4. asas kesementaraan
Dalam penetapan keadaan darurat harus ada kepastian hukum yakni jangka waktu pemberlakuan
keadaan darurat. Hal ini dikarenakan negara dalam keadaan darurat dapat mencederai hak dasar
warga negara. Sehingga pemberlakuan keadaan darurat harus jelas mengenai awal pemberlakuan
dan waktu berakhirnya.
5. asas keistimewaan ancaman
Krisis yang menimbulkan keadaaan darurat harus benar-benar terjadi atau minimal mengandung
potensi bahaya yang siap mengancam negara. Ancaman yang ada haruslah bersifat istimewa.

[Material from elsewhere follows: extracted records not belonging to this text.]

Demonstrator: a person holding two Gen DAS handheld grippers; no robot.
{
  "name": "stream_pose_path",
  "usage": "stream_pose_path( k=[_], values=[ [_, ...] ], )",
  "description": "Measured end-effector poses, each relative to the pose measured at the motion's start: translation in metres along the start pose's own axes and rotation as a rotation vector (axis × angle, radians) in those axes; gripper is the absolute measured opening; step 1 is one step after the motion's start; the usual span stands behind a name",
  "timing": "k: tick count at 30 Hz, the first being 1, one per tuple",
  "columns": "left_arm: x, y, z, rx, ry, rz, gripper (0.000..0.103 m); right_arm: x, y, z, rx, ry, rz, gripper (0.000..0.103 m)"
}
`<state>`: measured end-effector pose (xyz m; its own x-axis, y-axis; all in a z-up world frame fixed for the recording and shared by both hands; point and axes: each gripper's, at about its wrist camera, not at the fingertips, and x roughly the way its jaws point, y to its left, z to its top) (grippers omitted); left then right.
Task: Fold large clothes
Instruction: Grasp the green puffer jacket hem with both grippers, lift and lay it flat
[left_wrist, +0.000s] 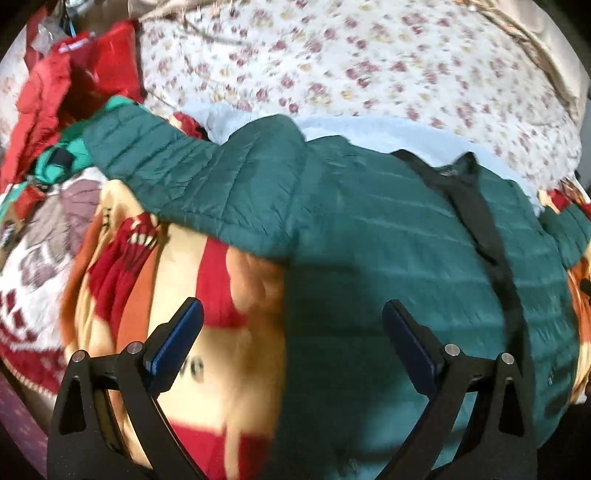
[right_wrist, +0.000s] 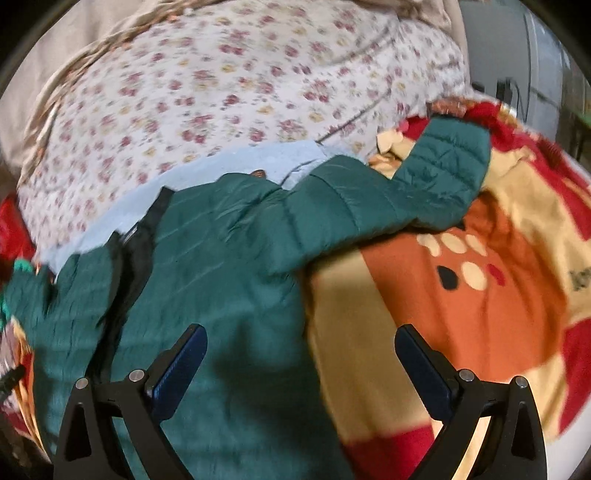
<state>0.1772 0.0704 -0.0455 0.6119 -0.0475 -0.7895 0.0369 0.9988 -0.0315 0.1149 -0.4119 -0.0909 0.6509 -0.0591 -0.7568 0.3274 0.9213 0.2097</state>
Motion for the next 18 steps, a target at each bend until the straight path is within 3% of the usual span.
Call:
stream_pose_path(
  k=[3, 5, 6, 7, 8, 11, 18],
  values=[
    [0.028, 0.002, 0.017, 0.009, 0.026, -0.009, 0.098, 0.031, -0.001, 0.013, 0.025, 0.043, 0.043, 0.101],
    [0.052, 0.005, 0.029, -0.009, 0.051, -0.019, 0.094, 0.048, -0.002, 0.019, 0.045, 0.073, 0.093, 0.087],
    [0.061, 0.005, 0.033, -0.022, 0.066, -0.032, 0.086, 0.056, -0.003, 0.022, 0.066, 0.096, 0.126, 0.066],
    [0.069, 0.005, 0.035, -0.03, 0.084, -0.038, 0.063, 0.064, -0.003, 0.025, 0.085, 0.121, 0.154, 0.042],
    [0.081, 0.006, 0.04, -0.049, 0.122, -0.054, 0.052, 0.072, -0.003, 0.029, 0.105, 0.145, 0.175, 0.035],
    [0.097, 0.008, 0.056, -0.103, 0.139, -0.109, 0.033, 0.081, 0.002, 0.036, 0.1, 0.125, 0.161, 0.029],
    [0.126, -0.015, 0.1, -0.023, 0.114, -0.054, 0.03, 0.108, 0.019, 0.073, 0.068, 0.118, 0.136, 0.019]
  ],
)
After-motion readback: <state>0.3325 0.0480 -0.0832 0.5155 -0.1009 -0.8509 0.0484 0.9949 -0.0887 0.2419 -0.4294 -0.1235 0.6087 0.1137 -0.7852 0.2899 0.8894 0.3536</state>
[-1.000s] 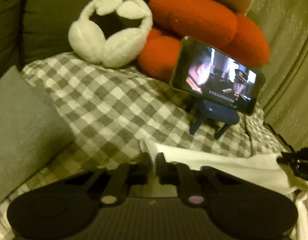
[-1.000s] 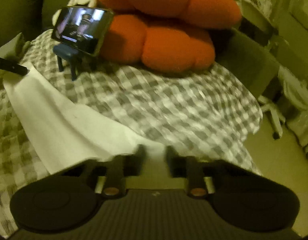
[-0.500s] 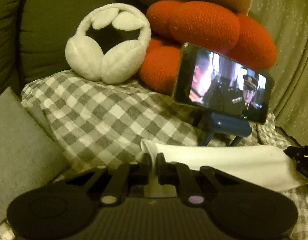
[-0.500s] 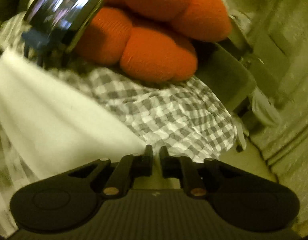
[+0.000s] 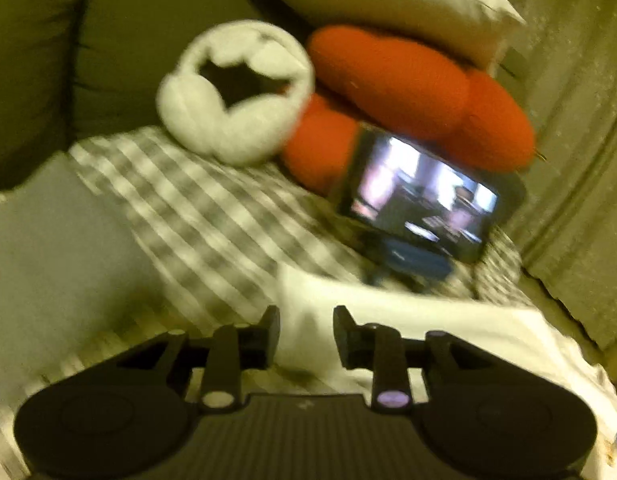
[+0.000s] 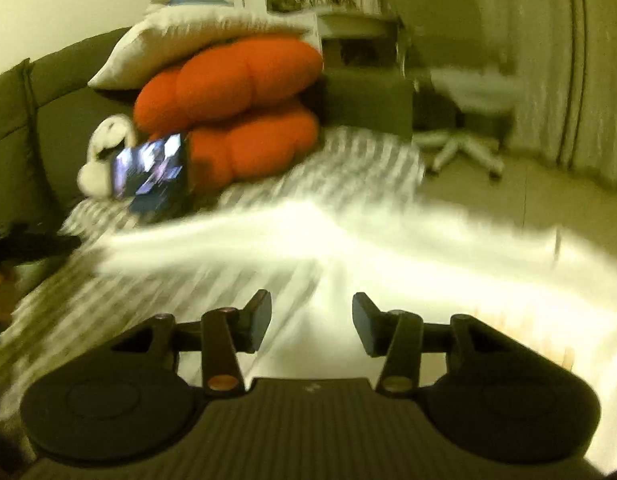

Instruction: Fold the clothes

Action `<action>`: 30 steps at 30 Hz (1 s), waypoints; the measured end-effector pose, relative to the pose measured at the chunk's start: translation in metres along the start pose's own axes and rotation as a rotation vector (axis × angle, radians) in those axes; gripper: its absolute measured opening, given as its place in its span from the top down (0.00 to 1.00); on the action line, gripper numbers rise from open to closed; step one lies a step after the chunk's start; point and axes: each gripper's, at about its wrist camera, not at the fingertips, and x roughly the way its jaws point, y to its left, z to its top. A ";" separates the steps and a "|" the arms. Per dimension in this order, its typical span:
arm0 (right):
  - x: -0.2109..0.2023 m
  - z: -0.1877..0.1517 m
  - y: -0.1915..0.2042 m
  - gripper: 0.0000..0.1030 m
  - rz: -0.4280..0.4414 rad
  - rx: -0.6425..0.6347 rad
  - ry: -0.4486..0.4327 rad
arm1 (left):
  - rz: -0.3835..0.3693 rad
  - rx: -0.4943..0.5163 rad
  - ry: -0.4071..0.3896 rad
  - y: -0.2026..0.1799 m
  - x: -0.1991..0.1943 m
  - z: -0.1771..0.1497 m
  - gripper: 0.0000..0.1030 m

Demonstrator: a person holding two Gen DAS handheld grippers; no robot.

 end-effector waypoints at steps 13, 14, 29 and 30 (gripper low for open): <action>-0.039 -0.086 0.088 0.94 0.114 -0.214 0.093 | -0.099 0.093 0.118 -0.070 -0.049 -0.026 0.66; -0.042 -0.086 0.090 0.95 0.117 -0.210 0.087 | -0.112 0.103 0.139 -0.075 -0.052 -0.030 0.66; -0.153 -0.101 -0.011 0.53 -0.214 0.079 -0.105 | -0.218 0.128 0.350 -0.156 -0.090 -0.113 0.65; -0.165 -0.106 -0.032 0.53 -0.278 0.144 -0.115 | -0.224 0.126 0.353 -0.160 -0.093 -0.122 0.65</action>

Keistimewaan tersebut karena menimbulkan ancaman terhadap nyawa, fisik, harta-benda,
kedaulatan, keselamatan dan eksistensi negara, atau peri kehidupan bersama dalam sebuah
negara.
6. asas proporsionalitas
Tujuan pemberlakuan keadaan darurat adalah agar negara dapat mengembalikan dalam keadaan
semula dengan waktu yang cepat. Oleh karena itu tindakan yang diambil haruslah tepat sesuai
dengan gejala yang terjadi. Jangan sampai negara mengambil tindakan yang tidak sesuai dan
cenderung berlebihan.
7. asas intangibility
Asas ini terkait dengan hak asasi manusia. Dalam keadaan darurat pemerintah tidak boleh
membubarkan organ pendampingnya yakni legislatif maupun yudikatif.
8. asas pengawasan
Pemberlakuan keadaan darurat juga harus mendapatkan kontrol. Harus mematuhi prinsip negara
hukum dan demokrasi. Parlemen harus mengawasi jalannya keadaan darurat sebagai bentuk
mekanisme “check and balances”.keadaan darurat tidak mengurangi kewenangan mengawasi
kebijakan yang diambil pemerintah.

Dalam keadaan darurat negara bisa mengurangi sebagian dari hak asasi manusia. Namun negara
tidak boleh mengurangi sedikit pun hak dasar manusia (non derogable rights). Berikut ini hak
dasar manusia:
a. hak untuk hidup
b. hak untuk tidak disiksa
c. hak kemerdekaan pikiran dan hati nurani
d. hak beragama
e. hak untuk tidak diperbudak
f. hak untuk diakui sebagai pribadi da hadapan hukum
g. hak untuk tidak dituntut atas dasar hukum yang berlaku surut

Hukum tata negara darurat menjadi penting karena terkait dengan pelanggaran hak dasar warga
negara yang mungkin terjadi dalam keadaan darurat tersebut. Keadaan darurat membolehkan apa
yang tidak boleh sebagaimana istilah “onrecht word rech”, yang semula tidak boleh menjadi
boleh atau bahkan melarang hal yang semula dibolehkan. Kata darurat sendiri berasal dari bahasa
Arab yakni “dhorurot” yang berarti keadaan mendesak. Dengan adanya tulisan ini diharapkan
dapat membantu siapa saja yang membutuhkan informasi mengenai hukum tata negara darurat.